### TASK BRIEF
Extract from the entries below, exactly as given, only the lines from the line containing "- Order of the" to the line containing "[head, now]", both lines included.
[[ GIVEN DATA open ]]
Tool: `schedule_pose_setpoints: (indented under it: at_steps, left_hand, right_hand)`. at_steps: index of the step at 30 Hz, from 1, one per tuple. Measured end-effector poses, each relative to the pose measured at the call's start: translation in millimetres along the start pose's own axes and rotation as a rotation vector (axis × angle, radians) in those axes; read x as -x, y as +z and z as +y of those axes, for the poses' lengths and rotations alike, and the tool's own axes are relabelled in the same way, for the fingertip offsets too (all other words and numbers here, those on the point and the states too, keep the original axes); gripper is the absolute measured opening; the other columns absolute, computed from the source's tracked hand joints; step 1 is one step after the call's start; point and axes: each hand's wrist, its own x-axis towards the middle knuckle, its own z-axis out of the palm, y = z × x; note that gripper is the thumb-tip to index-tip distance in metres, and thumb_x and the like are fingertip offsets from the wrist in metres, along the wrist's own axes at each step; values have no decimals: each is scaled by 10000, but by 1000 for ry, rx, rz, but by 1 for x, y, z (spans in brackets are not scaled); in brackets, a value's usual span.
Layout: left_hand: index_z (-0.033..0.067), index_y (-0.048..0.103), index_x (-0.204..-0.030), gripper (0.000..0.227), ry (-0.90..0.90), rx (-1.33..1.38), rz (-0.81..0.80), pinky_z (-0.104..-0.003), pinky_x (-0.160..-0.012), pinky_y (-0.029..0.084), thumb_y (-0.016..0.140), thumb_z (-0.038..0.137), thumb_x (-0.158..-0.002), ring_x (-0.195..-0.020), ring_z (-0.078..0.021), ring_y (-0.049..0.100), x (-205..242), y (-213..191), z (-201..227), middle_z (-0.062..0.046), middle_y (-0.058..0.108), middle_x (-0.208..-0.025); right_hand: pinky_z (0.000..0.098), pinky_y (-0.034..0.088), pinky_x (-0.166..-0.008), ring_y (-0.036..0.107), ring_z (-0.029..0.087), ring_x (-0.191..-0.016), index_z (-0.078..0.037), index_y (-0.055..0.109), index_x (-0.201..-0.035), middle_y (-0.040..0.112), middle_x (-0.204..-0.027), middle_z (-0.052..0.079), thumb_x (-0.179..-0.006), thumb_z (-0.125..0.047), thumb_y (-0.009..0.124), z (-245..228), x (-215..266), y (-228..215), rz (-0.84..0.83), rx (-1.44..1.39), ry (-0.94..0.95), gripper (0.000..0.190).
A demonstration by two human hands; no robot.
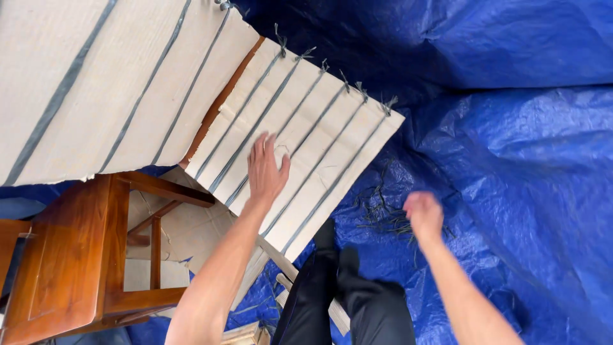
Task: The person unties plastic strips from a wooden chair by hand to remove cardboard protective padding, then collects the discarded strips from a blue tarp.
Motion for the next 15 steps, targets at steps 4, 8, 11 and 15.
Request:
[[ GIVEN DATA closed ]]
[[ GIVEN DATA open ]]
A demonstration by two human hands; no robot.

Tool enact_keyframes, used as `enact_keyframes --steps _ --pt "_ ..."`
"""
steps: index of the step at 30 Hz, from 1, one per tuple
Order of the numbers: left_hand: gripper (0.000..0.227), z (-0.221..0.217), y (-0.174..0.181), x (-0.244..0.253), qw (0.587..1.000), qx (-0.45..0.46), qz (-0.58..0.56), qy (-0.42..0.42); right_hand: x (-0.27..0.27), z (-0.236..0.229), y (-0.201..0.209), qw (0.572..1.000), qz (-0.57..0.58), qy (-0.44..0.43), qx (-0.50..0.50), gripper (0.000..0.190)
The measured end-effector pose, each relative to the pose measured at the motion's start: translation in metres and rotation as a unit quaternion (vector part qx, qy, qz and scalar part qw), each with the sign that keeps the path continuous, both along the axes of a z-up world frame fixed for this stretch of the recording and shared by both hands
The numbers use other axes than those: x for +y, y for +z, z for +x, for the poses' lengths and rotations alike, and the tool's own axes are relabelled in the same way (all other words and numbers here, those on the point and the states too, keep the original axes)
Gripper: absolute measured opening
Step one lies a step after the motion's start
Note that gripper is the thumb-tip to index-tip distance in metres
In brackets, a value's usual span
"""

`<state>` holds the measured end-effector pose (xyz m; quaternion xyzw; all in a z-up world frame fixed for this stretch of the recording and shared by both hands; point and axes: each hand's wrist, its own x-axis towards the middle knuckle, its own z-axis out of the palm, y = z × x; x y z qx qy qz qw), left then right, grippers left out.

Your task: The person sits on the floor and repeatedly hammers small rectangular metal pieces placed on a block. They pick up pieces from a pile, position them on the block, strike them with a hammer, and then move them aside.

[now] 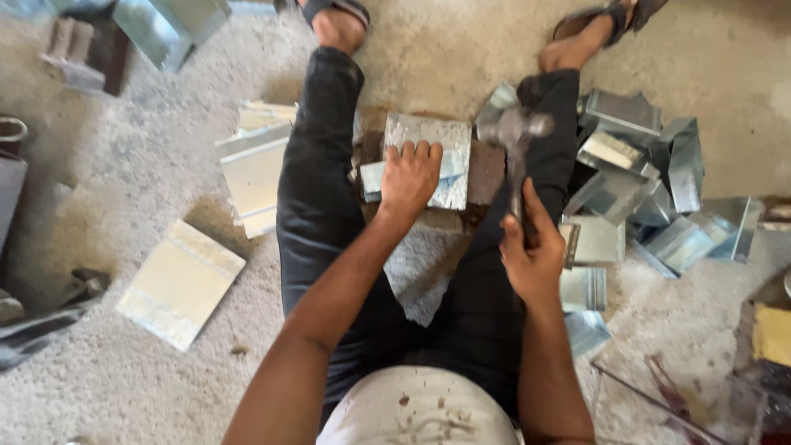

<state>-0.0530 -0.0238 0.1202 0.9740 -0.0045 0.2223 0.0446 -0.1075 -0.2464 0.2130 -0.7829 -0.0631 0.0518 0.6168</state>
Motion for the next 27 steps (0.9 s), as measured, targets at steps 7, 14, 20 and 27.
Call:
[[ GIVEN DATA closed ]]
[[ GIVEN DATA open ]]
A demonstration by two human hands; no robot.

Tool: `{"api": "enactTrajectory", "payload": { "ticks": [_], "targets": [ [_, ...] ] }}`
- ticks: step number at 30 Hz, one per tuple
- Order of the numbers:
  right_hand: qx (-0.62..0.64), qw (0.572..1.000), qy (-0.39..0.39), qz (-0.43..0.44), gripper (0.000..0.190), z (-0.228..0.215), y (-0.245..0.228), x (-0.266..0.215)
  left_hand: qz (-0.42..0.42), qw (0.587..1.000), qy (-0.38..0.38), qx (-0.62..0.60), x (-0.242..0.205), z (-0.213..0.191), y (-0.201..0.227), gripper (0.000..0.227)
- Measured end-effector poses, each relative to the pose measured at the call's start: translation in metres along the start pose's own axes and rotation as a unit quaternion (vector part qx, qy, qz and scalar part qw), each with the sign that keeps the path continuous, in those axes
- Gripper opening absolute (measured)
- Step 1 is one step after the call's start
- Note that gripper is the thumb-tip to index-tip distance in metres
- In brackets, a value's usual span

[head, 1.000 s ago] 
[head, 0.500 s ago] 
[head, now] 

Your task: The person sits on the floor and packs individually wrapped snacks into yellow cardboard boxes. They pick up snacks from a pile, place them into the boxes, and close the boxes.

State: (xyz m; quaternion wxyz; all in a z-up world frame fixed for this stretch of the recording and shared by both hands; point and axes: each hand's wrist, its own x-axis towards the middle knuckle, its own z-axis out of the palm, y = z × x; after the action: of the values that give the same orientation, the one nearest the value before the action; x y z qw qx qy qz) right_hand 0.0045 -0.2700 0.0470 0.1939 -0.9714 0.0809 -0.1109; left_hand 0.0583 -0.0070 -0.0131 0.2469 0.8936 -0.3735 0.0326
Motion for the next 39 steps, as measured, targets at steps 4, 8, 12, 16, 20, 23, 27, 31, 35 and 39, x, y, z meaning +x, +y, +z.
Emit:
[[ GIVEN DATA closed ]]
### OUTPUT OF THE EXERCISE
- Order of the numbers:
  right_hand: qx (-0.62..0.64), qw (0.572..1.000), qy (-0.39..0.39), qz (-0.43..0.44), gripper (0.000..0.190), z (-0.228..0.215), y (-0.245..0.228), x (-0.266..0.215)
  left_hand: qz (-0.42..0.42), qw (0.587..1.000), qy (-0.38..0.38), qx (-0.62..0.60), x (-0.242..0.205), z (-0.213..0.191), y (-0.201..0.227), gripper (0.000..0.227)
- Measured end-effector poses, each relative to the pose measured at the call's start: translation in metres along the start pose's own axes and rotation as a unit quaternion (vector part qx, qy, qz and scalar part qw), each with the sign that keeps the path continuous, in those axes
- Gripper opening absolute (measured)
- Step 1 is one step after the call's start
- Note that gripper is the thumb-tip to index-tip distance in metres
- In brackets, a value's usual span

[head, 1.000 s ago] 
[head, 0.500 s ago] 
[head, now] 

This completes the answer.